▶ WHAT YOU NEED TO DO: Within the records, find every line that includes the word "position" and copy it.

Records contained in a dataset
──────────────────────────────

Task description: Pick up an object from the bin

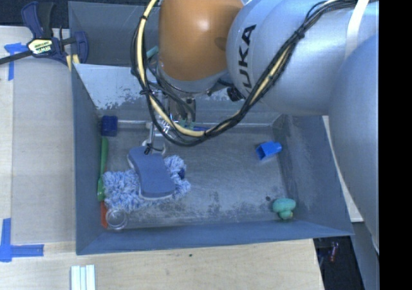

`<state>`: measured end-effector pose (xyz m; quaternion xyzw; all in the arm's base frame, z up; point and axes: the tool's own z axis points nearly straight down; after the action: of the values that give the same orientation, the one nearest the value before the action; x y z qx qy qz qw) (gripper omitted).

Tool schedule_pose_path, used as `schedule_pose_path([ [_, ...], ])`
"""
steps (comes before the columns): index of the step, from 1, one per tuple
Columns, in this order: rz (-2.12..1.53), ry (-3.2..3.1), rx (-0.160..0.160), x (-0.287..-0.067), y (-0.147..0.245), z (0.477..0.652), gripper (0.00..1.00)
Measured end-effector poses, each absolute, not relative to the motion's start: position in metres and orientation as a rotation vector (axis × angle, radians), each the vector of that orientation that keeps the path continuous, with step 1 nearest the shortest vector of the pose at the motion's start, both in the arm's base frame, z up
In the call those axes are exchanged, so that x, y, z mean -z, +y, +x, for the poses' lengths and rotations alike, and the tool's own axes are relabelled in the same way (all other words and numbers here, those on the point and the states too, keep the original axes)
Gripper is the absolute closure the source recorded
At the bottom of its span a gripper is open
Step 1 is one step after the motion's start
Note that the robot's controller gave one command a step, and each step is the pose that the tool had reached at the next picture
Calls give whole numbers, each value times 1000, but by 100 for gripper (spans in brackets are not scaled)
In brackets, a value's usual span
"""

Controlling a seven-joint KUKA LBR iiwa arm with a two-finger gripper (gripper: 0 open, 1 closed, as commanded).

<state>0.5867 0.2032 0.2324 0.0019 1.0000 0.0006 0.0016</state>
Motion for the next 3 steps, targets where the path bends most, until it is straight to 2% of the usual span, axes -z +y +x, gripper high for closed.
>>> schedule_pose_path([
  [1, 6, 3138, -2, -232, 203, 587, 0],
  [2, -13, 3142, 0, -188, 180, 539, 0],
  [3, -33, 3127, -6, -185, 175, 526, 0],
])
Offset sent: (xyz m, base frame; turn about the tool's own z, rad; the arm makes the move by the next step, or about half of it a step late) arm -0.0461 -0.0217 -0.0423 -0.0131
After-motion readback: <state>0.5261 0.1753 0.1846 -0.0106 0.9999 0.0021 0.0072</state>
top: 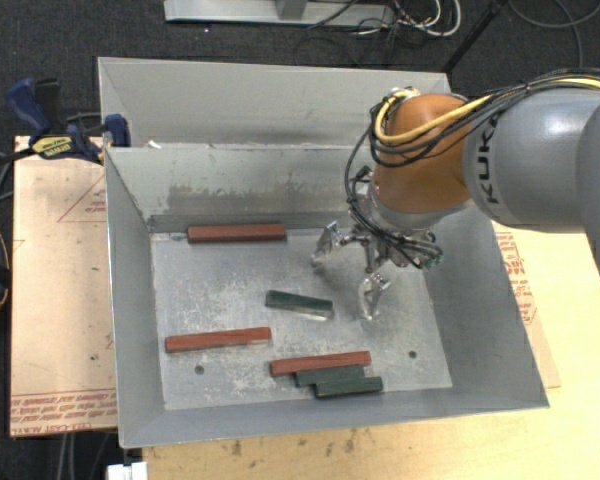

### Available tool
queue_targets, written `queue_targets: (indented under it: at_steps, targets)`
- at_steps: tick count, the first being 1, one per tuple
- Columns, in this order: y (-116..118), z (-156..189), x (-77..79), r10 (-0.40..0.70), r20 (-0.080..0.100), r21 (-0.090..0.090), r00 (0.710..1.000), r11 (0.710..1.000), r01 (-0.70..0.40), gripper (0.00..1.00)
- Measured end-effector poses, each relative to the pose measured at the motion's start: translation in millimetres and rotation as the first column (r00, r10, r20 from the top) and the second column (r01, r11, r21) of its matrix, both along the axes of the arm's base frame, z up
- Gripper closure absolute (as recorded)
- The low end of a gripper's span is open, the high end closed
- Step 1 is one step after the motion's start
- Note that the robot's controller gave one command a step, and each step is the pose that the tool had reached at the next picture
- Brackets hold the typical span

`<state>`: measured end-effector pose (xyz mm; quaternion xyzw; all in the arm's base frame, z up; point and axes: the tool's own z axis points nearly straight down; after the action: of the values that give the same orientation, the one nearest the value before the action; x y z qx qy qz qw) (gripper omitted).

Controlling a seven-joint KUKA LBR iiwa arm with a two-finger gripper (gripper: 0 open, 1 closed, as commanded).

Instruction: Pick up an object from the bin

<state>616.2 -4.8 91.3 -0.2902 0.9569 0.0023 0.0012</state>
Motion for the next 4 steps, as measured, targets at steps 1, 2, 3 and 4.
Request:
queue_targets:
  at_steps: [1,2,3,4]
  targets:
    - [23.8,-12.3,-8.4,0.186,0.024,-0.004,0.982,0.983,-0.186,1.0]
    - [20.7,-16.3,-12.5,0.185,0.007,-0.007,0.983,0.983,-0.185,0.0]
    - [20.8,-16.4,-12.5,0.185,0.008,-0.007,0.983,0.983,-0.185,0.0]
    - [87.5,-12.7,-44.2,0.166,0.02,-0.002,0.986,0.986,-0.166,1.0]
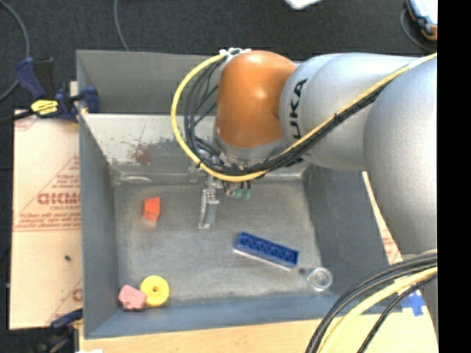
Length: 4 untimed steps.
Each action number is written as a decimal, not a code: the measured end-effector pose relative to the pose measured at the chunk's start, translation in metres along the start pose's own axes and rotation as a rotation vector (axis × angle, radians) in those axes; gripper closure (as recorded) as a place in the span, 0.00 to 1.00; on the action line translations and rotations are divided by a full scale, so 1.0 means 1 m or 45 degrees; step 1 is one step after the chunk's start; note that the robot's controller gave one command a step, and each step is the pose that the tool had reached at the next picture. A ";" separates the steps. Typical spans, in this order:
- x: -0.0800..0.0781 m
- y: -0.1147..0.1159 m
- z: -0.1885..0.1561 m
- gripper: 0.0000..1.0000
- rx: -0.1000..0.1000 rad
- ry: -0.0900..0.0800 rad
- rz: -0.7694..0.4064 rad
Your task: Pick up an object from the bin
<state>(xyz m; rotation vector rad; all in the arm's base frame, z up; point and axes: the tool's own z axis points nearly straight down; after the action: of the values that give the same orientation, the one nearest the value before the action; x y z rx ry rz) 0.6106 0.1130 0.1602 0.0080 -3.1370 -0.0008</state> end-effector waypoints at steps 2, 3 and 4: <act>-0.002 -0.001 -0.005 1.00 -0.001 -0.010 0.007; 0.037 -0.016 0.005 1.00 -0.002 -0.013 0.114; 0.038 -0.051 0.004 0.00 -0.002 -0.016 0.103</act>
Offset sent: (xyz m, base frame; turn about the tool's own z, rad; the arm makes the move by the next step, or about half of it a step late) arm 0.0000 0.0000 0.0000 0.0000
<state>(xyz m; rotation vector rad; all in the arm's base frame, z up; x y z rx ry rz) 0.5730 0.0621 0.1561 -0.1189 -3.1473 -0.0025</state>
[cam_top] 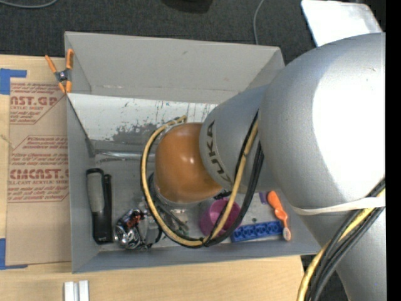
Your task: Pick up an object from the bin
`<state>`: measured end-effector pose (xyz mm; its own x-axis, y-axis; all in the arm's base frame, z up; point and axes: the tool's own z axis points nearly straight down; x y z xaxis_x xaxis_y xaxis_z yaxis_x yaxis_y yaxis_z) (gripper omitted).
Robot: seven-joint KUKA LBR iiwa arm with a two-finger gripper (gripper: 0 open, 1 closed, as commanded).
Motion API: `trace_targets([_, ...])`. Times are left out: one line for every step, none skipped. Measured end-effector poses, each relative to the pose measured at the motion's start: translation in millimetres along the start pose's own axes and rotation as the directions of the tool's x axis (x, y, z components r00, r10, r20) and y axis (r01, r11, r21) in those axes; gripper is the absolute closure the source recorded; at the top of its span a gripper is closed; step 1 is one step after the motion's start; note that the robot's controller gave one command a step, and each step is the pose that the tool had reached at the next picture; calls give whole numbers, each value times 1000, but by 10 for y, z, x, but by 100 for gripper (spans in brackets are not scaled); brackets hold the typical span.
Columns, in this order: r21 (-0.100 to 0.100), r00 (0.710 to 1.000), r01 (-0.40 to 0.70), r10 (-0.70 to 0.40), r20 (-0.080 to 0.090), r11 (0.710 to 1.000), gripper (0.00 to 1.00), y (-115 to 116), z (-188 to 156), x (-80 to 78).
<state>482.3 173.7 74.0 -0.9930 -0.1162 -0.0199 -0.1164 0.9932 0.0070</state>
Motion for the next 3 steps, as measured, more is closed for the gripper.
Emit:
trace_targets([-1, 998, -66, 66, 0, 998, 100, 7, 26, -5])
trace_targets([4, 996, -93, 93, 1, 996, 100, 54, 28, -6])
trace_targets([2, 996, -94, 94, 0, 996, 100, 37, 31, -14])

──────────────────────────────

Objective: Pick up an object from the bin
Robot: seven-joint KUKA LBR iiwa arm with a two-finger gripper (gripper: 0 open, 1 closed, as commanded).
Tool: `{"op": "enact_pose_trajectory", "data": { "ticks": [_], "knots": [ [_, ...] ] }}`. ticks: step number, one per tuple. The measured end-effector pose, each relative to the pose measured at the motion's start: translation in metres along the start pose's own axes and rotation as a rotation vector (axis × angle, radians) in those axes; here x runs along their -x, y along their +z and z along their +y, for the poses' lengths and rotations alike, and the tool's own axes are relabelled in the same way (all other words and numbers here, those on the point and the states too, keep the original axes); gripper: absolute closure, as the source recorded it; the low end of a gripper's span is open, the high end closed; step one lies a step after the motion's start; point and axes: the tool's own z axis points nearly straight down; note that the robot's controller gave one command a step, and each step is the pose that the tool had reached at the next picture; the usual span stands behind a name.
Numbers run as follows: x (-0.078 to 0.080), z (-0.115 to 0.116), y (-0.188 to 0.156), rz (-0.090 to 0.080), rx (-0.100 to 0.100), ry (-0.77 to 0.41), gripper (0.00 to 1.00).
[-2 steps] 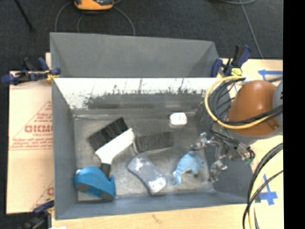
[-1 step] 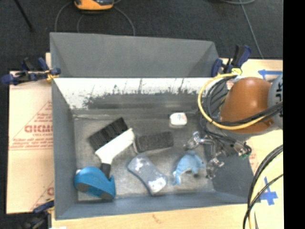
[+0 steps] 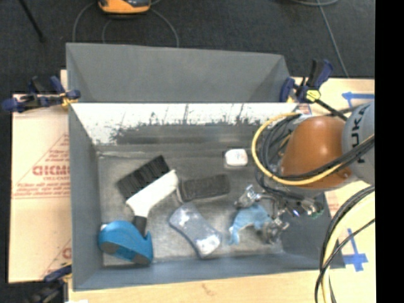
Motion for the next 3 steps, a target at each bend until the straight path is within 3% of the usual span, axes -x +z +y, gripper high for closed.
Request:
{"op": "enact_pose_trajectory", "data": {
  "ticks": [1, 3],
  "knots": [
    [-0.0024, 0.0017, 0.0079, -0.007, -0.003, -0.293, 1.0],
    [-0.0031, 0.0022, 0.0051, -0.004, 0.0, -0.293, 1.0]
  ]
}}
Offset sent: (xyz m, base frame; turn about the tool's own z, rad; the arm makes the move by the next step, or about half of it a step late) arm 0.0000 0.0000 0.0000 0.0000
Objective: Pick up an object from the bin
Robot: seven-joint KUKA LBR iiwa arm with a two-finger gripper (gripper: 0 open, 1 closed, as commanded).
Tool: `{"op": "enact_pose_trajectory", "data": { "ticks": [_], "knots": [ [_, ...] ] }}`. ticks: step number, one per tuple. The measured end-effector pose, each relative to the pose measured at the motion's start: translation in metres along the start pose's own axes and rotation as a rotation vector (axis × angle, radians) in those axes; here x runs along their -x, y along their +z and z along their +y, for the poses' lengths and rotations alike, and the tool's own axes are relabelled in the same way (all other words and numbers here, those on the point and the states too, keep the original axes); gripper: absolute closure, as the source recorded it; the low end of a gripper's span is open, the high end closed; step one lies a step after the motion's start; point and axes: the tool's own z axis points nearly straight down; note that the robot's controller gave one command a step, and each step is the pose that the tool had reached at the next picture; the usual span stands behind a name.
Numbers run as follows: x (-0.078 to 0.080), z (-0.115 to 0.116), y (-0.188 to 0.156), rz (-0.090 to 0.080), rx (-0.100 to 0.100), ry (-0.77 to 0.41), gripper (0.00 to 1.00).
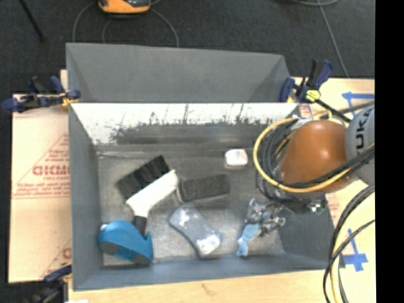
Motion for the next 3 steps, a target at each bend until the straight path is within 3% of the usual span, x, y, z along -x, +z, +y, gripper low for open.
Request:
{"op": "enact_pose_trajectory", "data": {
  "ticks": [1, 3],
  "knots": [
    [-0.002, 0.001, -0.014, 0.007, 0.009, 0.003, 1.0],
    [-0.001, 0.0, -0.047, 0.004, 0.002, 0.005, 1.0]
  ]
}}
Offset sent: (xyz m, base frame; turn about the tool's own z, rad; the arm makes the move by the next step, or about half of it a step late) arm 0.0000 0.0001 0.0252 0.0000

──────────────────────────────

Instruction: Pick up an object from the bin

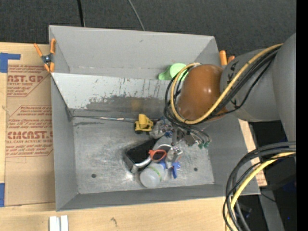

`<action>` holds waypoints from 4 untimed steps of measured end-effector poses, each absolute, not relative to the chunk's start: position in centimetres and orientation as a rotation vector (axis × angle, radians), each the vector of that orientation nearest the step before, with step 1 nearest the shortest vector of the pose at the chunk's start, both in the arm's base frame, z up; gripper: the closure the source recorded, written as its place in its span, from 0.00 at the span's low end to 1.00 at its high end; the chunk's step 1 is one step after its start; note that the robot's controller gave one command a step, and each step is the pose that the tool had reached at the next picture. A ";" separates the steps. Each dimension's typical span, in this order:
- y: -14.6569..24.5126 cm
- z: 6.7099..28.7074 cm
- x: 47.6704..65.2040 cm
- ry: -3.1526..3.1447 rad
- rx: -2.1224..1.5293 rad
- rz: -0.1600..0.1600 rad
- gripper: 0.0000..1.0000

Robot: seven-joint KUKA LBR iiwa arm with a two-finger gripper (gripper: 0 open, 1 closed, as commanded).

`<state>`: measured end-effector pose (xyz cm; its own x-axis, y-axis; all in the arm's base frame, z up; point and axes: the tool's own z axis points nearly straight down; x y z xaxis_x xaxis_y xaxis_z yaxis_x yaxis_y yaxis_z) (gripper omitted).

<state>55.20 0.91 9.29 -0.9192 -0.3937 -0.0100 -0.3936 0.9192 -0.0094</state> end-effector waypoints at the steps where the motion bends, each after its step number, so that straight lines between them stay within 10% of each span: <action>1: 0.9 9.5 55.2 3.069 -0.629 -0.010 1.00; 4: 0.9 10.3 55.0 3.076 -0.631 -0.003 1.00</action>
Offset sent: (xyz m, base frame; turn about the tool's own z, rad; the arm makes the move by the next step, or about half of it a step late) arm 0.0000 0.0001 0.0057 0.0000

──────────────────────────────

▶ TASK ANSWER:
Measured end-effector poses, each absolute, not relative to the motion's start: position in metres and orientation as a rotation vector (axis × angle, radians), each the vector of that orientation that keeps the path continuous, with step 1 nearest the shortest vector of the pose at the motion's start, both in the arm's base frame, z up
`<action>` holds waypoints from 4 untimed steps of measured end-effector poses, each absolute, not relative to the chunk's start: position in centimetres and orientation as a rotation vector (axis × angle, radians), each the vector of that orientation nearest the step before, with step 1 nearest the shortest vector of the pose at the chunk's start, both in the arm's base frame, z up; gripper: the closure the source recorded, written as its place in its span, from 0.00 at the span's low end to 1.00 at its high end; the chunk's step 1 is one step after its start; note that the robot's controller gave one command a step, and each step is the pose that the tool had reached at the next picture. A ";" separates the steps. Each dimension's typical span, in this order:

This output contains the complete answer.